Try it:
Every line below that holds the string "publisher" must be copied.

Recorded data:
=== Begin Enclosure ===
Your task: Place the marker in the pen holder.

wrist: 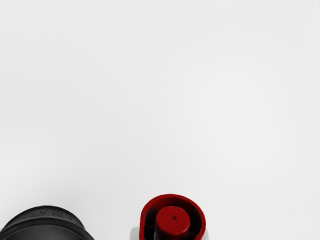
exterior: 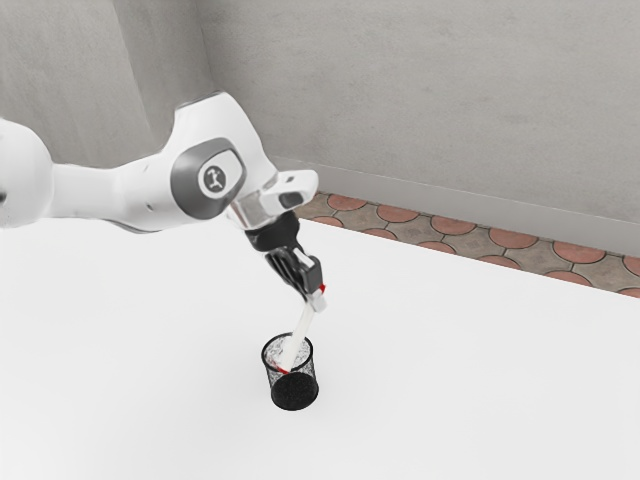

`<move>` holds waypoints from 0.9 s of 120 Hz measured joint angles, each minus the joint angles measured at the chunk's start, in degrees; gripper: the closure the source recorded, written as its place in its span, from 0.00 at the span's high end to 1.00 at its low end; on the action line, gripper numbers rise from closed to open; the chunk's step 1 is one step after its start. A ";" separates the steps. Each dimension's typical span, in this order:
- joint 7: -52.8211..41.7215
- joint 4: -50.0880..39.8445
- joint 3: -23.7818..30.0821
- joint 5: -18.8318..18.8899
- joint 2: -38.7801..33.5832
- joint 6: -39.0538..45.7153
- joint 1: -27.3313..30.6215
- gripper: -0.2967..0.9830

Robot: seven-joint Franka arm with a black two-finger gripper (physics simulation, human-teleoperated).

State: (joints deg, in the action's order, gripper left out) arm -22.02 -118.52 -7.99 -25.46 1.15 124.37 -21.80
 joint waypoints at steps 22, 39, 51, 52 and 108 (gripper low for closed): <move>-0.98 0.62 -0.07 1.01 0.99 4.20 -1.51 0.15; -1.43 1.16 -0.08 2.42 1.17 6.12 0.76 0.15; -1.65 0.82 -0.10 3.53 1.72 7.28 2.26 0.15; -1.66 0.80 -0.10 3.60 1.79 7.38 2.33 0.15; -2.06 -2.96 -0.11 6.57 3.04 11.88 0.63 0.15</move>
State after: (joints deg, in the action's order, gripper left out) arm -24.09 -121.48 -8.11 -18.89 4.20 136.25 -21.17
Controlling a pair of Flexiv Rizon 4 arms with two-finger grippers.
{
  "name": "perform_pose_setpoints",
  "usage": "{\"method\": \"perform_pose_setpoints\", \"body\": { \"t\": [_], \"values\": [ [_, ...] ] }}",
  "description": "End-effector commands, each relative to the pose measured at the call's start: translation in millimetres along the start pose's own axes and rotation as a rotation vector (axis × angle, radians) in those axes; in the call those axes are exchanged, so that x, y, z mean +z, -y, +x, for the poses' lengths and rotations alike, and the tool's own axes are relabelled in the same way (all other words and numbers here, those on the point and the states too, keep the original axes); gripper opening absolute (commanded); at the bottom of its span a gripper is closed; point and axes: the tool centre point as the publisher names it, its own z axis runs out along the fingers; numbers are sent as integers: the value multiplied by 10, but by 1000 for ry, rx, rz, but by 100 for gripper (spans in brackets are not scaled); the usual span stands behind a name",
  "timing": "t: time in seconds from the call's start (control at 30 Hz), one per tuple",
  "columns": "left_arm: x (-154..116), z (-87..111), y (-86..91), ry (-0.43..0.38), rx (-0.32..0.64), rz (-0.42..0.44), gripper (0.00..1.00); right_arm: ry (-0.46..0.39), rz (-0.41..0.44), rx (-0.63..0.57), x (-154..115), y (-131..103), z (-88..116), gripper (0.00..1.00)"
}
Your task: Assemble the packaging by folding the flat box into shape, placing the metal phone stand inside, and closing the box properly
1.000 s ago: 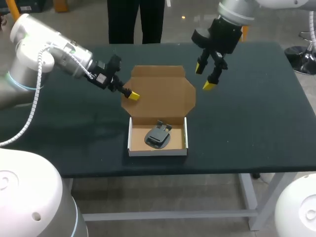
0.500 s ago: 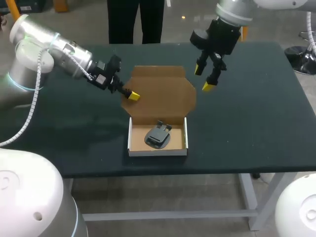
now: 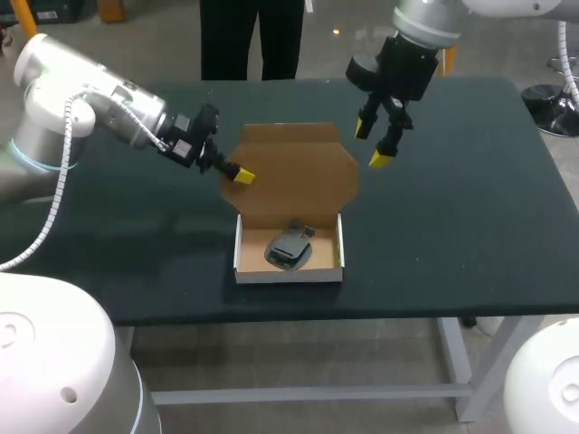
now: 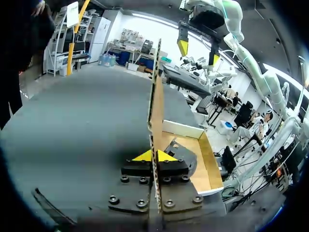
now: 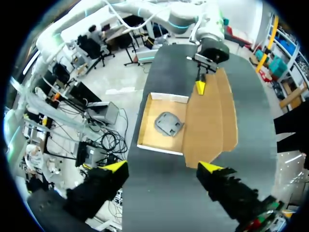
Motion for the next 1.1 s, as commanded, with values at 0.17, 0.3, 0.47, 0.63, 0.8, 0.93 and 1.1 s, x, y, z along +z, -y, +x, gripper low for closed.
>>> {"method": "perform_pose_setpoints", "body": {
  "t": [0.17,0.3,0.47,0.63,0.8,0.93,1.1],
  "values": [
    [-16,42,-25,1,39,13,0,-5,6,1,-16,-18,1,100],
    [-16,42,-25,1,39,13,0,-5,6,0,-17,-24,2,100],
    [-16,42,-25,1,39,13,0,-4,7,-1,-17,-28,3,100],
    [-16,42,-25,1,39,13,0,-2,10,-1,-36,-24,3,100],
    [-16,42,-25,1,39,13,0,-5,15,-1,-52,-45,-21,100],
    [-16,42,-25,1,39,13,0,-2,15,0,-65,-74,-37,100],
    [-7,89,-45,11,70,16,0,17,30,14,-72,-97,-46,100]
  ]
}}
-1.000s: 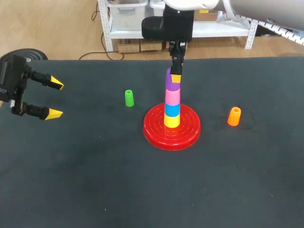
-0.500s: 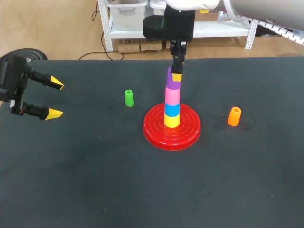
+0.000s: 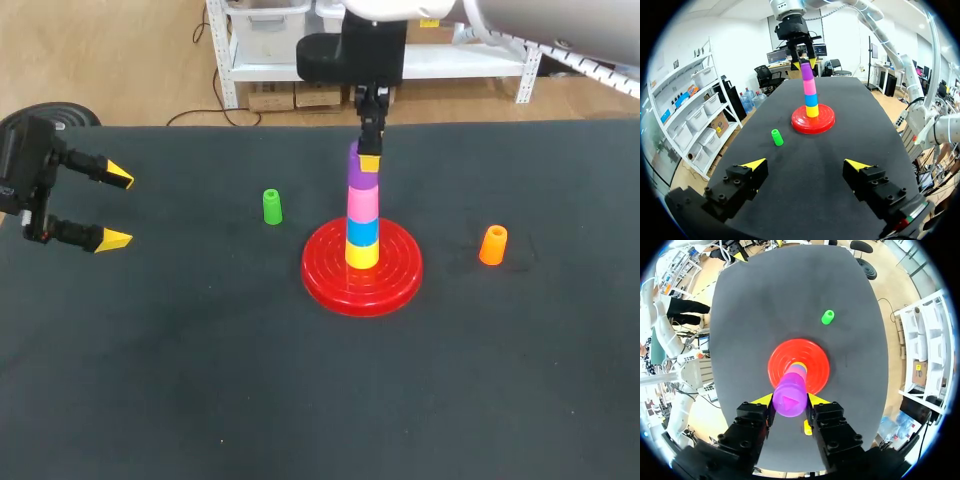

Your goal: Pick up and stack the cylinders on the red base in this order: pink,purple,orange,green

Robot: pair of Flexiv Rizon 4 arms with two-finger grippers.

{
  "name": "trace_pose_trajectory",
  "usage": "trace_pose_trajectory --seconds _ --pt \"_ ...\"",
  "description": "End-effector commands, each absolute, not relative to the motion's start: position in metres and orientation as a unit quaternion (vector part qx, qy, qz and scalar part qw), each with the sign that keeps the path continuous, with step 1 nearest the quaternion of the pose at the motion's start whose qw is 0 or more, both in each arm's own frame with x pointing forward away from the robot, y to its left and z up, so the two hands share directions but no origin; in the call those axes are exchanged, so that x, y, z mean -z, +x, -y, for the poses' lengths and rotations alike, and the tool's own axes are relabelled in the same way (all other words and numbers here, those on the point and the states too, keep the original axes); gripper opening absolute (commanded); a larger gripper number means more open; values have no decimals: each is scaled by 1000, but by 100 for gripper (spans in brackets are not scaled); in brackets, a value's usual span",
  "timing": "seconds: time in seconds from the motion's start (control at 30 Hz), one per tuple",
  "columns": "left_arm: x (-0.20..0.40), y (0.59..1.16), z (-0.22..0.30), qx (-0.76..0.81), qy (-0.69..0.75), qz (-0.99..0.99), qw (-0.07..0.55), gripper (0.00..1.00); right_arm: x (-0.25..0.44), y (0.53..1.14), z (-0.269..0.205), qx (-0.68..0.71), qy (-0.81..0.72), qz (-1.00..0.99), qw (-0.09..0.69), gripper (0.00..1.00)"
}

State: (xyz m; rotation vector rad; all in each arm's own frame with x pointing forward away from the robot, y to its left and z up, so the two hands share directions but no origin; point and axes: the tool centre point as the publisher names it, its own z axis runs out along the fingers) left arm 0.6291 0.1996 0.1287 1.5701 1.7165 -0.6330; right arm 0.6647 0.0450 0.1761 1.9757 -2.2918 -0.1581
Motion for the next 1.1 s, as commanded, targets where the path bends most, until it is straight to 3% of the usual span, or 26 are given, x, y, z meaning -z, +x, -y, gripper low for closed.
trace_pose_trajectory --seconds 0.03,1.1 --pt "-128 628 -200 244 608 -664 360 100 -174 663 -42 55 650 756 54 0" --pt "-128 628 -200 244 608 -664 360 100 -177 653 -48 45 661 748 50 0"
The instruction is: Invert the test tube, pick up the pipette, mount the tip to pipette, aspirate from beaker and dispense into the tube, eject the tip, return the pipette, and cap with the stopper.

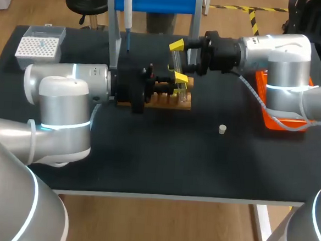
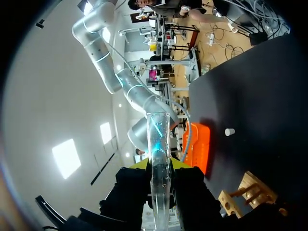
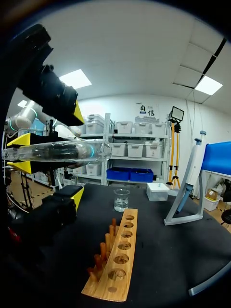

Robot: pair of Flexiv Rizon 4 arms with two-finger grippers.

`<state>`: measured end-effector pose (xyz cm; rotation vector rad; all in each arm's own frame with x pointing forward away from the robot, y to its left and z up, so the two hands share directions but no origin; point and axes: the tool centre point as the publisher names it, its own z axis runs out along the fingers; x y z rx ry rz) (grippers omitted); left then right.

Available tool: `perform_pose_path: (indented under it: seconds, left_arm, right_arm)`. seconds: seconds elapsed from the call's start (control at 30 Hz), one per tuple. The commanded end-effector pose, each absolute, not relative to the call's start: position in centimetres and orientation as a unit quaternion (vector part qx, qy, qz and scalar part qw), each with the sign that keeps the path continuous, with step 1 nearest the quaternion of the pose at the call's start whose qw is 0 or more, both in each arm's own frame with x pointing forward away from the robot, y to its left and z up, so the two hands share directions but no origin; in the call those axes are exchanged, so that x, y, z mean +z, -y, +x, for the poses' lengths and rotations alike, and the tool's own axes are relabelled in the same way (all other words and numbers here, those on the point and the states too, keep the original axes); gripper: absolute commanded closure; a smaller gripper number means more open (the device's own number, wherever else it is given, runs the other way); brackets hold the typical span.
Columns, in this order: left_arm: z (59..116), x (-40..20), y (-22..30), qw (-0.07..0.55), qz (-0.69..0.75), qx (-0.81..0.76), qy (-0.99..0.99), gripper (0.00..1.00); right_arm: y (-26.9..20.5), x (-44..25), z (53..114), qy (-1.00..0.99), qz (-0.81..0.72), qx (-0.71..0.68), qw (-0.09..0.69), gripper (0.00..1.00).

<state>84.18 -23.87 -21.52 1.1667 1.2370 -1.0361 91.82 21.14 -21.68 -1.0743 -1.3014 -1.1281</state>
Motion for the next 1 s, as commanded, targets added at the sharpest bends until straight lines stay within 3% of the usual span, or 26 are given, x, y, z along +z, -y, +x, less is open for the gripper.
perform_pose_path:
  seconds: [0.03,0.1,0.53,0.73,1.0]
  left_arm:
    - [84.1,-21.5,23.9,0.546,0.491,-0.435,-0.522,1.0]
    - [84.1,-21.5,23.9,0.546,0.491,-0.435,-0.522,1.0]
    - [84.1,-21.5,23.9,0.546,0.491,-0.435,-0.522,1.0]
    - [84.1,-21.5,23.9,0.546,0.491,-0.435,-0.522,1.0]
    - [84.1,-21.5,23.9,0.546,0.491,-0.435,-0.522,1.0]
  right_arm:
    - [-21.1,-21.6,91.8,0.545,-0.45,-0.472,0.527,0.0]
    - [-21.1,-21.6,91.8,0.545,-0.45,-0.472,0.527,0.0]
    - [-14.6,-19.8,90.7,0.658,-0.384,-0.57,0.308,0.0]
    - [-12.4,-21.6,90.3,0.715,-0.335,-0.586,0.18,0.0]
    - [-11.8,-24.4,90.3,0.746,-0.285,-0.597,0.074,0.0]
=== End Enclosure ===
Task solution:
  "description": "End-effector commands, each relative to the pose measured at the call's start: translation in millimetres along the start pose's own axes and rotation as a rotation vector (axis × angle, radians) in those axes; in the call those axes are exchanged, so that x, y, z mean +z, -y, +x, for the poses' lengths and rotations alike, and the tool's own axes are relabelled in the same way (all other words and numbers here, those on the point and the states too, keep the original axes); gripper opening absolute (commanded); at the bottom of its span a gripper is closed; point and axes: the tool centre point as the publisher names it, its own z axis runs out along the fingers; numbers are sent as integers: the value multiplied by 10, but by 1000 for ry, rx, rz, but by 100 for gripper (spans in brackets are not scaled); the usual span stands behind a name",
State: (xyz m; rotation vector rad; all in each arm's own frame with x pointing forward away from the robot, y to its left and z up, so the two hands share directions but no origin; point and axes: the tool centre point as the publisher names it, its own z axis runs out along the fingers) left arm 0.6291 0.1996 0.1287 1.5701 1.7165 -0.6330; right arm 0.6647 0.0450 0.1761 1.9757 -2.2918 -0.1581
`<state>`: measured end-effector pose (xyz cm; rotation vector rad; all in each arm's own frame with x pointing forward away from the robot, y to its left and z up, so the two hands share directions but no origin; point and axes: the tool centre point as the publisher names it, its own z axis runs out along the fingers; x y z rx ry rz) (grippers omitted); left then right.

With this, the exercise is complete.